**EXERCISE:** Transcribe verbatim every line from the line containing "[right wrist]" to the end of the entries, including both endpoints. Output nothing beyond those lines.

[Collected data]

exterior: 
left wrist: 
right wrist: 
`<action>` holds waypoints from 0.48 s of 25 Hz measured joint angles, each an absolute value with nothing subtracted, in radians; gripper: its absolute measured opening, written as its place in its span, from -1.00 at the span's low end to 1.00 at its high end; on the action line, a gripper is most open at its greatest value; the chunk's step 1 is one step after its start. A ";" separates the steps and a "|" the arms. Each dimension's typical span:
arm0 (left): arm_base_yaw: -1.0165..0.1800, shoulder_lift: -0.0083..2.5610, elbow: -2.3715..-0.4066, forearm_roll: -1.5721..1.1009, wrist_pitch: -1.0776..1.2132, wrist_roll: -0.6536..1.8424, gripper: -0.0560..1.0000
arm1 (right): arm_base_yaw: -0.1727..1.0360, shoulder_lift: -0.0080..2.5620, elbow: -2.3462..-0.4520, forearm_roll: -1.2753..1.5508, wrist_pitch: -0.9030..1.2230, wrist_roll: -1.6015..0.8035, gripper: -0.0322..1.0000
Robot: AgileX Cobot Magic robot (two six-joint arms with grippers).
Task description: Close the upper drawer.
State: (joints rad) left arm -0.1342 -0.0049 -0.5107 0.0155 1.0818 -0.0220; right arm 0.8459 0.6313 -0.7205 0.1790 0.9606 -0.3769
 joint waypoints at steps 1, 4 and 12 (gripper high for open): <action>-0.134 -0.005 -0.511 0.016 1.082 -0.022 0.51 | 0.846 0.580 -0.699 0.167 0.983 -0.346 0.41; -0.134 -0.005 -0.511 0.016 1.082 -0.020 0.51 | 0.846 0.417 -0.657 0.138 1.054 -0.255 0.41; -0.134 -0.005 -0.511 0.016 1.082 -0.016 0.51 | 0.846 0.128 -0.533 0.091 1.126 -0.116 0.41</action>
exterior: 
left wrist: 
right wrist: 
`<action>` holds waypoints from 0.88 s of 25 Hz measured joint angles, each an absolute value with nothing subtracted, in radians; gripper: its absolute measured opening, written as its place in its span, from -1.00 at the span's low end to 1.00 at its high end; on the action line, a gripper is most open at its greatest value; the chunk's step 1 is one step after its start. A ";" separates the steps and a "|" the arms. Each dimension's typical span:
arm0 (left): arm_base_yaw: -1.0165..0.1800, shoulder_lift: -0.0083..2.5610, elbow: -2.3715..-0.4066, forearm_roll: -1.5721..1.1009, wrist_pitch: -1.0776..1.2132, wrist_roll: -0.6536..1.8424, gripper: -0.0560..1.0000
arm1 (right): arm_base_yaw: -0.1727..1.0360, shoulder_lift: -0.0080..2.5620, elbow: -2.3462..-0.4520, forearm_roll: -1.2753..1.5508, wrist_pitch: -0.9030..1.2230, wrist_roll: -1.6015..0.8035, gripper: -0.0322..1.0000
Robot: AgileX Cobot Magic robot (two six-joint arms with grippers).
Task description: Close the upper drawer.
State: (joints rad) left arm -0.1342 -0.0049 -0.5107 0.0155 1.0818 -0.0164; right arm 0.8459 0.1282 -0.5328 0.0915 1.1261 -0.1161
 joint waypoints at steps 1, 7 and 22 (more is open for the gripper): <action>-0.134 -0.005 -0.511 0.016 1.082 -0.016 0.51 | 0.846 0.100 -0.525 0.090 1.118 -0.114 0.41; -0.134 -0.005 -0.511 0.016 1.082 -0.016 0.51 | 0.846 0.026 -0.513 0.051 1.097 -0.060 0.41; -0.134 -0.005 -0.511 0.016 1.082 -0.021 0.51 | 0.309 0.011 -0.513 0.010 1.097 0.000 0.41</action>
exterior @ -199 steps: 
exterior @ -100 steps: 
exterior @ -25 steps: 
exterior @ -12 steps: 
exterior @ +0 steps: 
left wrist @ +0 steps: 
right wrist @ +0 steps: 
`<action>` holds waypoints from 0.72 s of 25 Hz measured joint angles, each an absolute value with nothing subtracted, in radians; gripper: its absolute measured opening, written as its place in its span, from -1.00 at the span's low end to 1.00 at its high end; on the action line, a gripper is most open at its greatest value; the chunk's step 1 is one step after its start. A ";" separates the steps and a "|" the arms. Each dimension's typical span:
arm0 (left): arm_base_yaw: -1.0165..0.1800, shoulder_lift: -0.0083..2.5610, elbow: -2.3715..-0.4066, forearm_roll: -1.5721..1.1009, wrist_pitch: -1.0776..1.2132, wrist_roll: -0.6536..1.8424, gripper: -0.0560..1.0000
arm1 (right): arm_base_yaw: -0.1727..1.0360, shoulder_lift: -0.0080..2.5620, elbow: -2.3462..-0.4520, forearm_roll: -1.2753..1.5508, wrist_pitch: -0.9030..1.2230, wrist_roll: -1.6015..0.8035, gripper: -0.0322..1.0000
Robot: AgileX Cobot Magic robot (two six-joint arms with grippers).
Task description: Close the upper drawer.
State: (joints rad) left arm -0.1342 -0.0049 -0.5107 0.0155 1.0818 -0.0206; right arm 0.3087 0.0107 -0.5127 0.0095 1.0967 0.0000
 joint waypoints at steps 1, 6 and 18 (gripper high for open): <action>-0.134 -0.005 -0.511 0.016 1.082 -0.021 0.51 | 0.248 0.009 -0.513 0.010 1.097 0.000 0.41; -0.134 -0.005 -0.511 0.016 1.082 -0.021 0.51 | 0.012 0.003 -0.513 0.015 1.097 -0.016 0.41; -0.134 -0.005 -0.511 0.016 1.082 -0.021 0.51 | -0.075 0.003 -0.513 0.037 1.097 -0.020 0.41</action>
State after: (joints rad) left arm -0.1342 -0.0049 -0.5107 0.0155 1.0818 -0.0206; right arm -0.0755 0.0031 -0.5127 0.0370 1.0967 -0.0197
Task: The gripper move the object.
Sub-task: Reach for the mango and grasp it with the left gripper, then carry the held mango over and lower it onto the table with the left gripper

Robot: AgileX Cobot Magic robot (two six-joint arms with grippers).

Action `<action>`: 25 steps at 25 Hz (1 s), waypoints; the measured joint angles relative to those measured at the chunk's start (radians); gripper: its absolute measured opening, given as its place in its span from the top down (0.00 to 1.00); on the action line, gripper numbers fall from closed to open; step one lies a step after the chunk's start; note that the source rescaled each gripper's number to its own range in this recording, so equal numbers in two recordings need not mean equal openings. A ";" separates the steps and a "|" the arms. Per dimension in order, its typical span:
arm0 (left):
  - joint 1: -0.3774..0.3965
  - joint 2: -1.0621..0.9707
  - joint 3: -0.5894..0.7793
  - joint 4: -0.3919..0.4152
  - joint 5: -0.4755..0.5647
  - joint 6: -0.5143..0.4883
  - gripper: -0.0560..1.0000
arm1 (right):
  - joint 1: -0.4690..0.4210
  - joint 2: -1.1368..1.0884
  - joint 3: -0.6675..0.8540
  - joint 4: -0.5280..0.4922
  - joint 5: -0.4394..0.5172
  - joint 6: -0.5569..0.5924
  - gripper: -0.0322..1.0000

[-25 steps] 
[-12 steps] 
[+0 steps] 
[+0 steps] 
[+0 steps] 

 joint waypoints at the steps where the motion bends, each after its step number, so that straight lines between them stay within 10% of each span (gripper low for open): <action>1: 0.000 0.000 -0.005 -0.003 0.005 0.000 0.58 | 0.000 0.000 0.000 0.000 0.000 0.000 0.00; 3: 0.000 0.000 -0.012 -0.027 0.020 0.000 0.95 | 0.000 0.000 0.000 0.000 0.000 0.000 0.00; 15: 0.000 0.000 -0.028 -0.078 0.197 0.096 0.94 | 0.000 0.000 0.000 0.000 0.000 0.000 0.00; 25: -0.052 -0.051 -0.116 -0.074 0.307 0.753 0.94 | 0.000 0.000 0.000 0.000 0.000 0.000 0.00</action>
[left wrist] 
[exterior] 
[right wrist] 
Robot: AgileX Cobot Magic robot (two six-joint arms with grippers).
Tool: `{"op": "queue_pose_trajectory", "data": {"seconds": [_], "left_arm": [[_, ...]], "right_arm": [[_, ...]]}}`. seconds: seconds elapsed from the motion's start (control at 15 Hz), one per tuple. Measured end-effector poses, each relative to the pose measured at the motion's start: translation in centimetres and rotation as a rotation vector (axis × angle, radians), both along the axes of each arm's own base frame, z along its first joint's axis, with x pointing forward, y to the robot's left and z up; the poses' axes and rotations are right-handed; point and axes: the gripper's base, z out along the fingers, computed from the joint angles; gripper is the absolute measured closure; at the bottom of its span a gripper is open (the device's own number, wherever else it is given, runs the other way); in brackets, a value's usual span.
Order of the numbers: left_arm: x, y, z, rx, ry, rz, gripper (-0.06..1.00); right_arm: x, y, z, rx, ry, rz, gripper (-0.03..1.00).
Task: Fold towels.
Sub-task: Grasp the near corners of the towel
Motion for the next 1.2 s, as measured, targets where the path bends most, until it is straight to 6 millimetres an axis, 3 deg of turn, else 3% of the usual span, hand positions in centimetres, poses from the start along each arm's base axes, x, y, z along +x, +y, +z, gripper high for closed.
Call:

**YOUR SOLUTION:**
[right wrist] 
Robot: AgileX Cobot Magic robot (two six-joint arms with grippers).
Tool: `{"op": "queue_pose_trajectory", "data": {"seconds": [_], "left_arm": [[_, ...]], "right_arm": [[_, ...]]}}`. seconds: seconds elapsed from the motion's start (control at 15 Hz), one per tuple. Measured end-effector poses, each relative to the pose measured at the motion's start: translation in centimetres and rotation as a rotation vector (axis × angle, radians), both along the axes of each arm's own base frame, z along its first joint's axis, with x pointing forward, y to the robot's left and z up; the poses' axes and rotations are right-handed; point and axes: the gripper's base, z out along the fingers, computed from the joint angles; gripper is the absolute measured closure; at the bottom of its span a gripper is open (the device's own number, wherever else it is given, runs the other way); in brackets, a value's usual span.
Order of the numbers: left_arm: x, y, z, rx, ry, rz, gripper (-0.06..1.00); right_arm: x, y, z, rx, ry, rz, gripper (-0.03..1.00).
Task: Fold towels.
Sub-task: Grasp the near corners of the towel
Motion for the next 1.2 s, as measured, targets where the path bends most, until it is straight to 6 millimetres an axis, 3 deg of turn, else 3% of the usual span, hand positions in centimetres, poses from the start along each arm's base axes, x, y, z along +x, +y, +z, gripper high for closed.
Call:

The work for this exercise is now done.